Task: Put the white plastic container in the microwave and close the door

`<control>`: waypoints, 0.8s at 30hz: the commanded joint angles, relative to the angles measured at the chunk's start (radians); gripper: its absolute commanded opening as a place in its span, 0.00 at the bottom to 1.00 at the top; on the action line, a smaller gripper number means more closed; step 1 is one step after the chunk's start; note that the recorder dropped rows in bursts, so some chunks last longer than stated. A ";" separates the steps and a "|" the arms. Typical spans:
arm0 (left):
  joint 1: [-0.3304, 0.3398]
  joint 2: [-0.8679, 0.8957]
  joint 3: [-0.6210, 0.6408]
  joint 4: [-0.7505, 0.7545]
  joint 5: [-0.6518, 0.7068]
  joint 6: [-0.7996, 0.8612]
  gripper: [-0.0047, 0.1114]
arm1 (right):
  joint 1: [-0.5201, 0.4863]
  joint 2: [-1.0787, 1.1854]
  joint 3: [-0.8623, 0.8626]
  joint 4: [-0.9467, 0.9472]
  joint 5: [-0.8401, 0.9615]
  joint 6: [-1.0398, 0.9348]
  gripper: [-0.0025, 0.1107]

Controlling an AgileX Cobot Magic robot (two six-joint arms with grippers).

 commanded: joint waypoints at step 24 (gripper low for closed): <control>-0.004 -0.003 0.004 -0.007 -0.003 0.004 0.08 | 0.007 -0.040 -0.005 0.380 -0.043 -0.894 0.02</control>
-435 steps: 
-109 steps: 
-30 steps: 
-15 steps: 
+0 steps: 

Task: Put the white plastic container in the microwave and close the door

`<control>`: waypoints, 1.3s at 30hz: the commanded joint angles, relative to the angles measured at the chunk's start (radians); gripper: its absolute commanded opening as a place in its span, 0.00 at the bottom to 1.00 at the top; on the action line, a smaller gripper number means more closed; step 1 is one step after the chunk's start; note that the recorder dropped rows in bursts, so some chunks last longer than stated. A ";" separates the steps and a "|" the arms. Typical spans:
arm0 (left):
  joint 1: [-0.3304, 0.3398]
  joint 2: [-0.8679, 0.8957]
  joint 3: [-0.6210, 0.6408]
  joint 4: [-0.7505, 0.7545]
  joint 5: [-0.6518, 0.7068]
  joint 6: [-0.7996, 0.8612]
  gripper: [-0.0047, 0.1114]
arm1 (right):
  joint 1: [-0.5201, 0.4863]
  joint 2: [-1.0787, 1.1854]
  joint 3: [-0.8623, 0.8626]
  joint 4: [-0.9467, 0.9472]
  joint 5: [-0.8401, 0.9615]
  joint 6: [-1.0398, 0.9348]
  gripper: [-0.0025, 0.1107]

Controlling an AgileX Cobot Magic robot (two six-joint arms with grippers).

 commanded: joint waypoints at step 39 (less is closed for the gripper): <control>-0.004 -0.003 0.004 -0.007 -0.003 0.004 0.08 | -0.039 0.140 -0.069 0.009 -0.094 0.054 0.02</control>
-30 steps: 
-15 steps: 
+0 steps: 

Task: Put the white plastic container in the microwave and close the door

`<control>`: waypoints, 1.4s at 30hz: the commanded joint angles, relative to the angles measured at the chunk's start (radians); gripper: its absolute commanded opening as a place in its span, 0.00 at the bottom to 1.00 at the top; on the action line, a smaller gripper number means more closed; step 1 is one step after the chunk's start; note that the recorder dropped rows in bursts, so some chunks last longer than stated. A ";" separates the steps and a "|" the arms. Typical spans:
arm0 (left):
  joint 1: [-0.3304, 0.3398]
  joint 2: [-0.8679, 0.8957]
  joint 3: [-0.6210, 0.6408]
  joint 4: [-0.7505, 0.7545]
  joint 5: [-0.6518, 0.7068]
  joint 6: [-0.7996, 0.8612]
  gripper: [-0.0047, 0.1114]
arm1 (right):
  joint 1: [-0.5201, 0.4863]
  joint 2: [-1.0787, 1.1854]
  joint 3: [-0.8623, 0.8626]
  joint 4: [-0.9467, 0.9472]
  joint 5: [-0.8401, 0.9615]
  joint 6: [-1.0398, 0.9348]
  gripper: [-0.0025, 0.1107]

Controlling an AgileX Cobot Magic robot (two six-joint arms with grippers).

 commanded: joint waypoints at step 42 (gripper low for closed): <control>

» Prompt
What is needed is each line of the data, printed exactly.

» Response
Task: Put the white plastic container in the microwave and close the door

`<control>`: waypoints, 0.8s at 30hz: the commanded joint angles, relative to the angles measured at the chunk's start (radians); gripper: its absolute commanded opening as a place in its span, 0.00 at the bottom to 1.00 at the top; on the action line, a smaller gripper number means more closed; step 1 is one step after the chunk's start; note that the recorder dropped rows in bursts, so some chunks last longer than stated. A ";" separates the steps and a "|" the arms. Typical spans:
arm0 (left):
  joint 1: [-0.3304, 0.3398]
  joint 2: [-0.8679, 0.8957]
  joint 3: [-0.6210, 0.6408]
  joint 4: [-0.7505, 0.7545]
  joint 5: [-0.6518, 0.7068]
  joint 6: [-0.7996, 0.8612]
  gripper: [-0.0047, 0.1114]
arm1 (right):
  joint 1: [-0.5201, 0.4863]
  joint 2: [-1.0787, 1.1854]
  joint 3: [-0.8623, 0.8626]
  joint 4: [-0.9467, 0.9472]
  joint 5: [-0.8401, 0.9615]
  joint 6: [-1.0398, 0.9348]
  gripper: [-0.0025, 0.1107]

Controlling an AgileX Cobot Magic robot (two six-joint arms with grippers).

 commanded: joint waypoints at step 24 (gripper low for closed): <control>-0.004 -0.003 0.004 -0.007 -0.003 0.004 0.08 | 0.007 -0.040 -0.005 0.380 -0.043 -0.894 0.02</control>
-435 steps: 
-109 steps: 
-30 steps: 
-15 steps: 
+0 steps: 

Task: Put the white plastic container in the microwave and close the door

`<control>`: waypoints, 1.3s at 30hz: the commanded joint angles, relative to the angles measured at the chunk's start (radians); gripper: its absolute commanded opening as a place in its span, 0.00 at the bottom to 1.00 at the top; on the action line, a smaller gripper number means more closed; step 1 is one step after the chunk's start; note that the recorder dropped rows in bursts, so some chunks last longer than stated. A ";" separates the steps and a "|" the arms. Typical spans:
arm0 (left):
  joint 1: [-0.3304, 0.3398]
  joint 2: [-0.8679, 0.8957]
  joint 3: [-0.6210, 0.6408]
  joint 4: [-0.7505, 0.7545]
  joint 5: [-0.6518, 0.7068]
  joint 6: [-0.7996, 0.8612]
  gripper: [-0.0047, 0.1114]
arm1 (right):
  joint 1: [-0.5201, 0.4863]
  joint 2: [-1.0787, 1.1854]
  joint 3: [-0.8623, 0.8626]
  joint 4: [-0.9467, 0.9472]
  joint 5: [-0.8401, 0.9615]
  joint 6: [-1.0398, 0.9348]
  gripper: [-0.0025, 0.1107]

Controlling an AgileX Cobot Magic robot (two six-joint arms with grippers).

 commanded: joint waypoints at step 39 (less is closed for the gripper): <control>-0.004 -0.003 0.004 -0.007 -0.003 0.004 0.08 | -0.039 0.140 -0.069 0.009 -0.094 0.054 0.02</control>
-30 steps: 
-15 steps: 
+0 steps: 

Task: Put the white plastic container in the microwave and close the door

`<control>`: waypoints, 1.4s at 30hz: the commanded joint angles, relative to the angles measured at the chunk's start (radians); gripper: its absolute commanded opening as a place in its span, 0.00 at the bottom to 1.00 at the top; on the action line, a smaller gripper number means more closed; step 1 is one step after the chunk's start; note that the recorder dropped rows in bursts, so some chunks last longer than stated. A ";" separates the steps and a "|" the arms. Typical spans:
arm0 (left):
  joint 1: [-0.3304, 0.3398]
  joint 2: [-0.8679, 0.8957]
  joint 3: [-0.6210, 0.6408]
  joint 4: [-0.7505, 0.7545]
  joint 5: [-0.6518, 0.7068]
  joint 6: [-0.7996, 0.8612]
  gripper: [-0.0047, 0.1114]
arm1 (right):
  joint 1: [-0.5201, 0.4863]
  joint 2: [-1.0787, 1.1854]
  joint 3: [-0.8623, 0.8626]
  joint 4: [-0.9467, 0.9472]
  joint 5: [-0.8401, 0.9615]
  joint 6: [-1.0398, 0.9348]
  gripper: [-0.0025, 0.1107]

Controlling an AgileX Cobot Magic robot (two six-joint arms with grippers).

 commanded: joint waypoints at step 42 (gripper low for closed): <control>

The work on this exercise is now complete.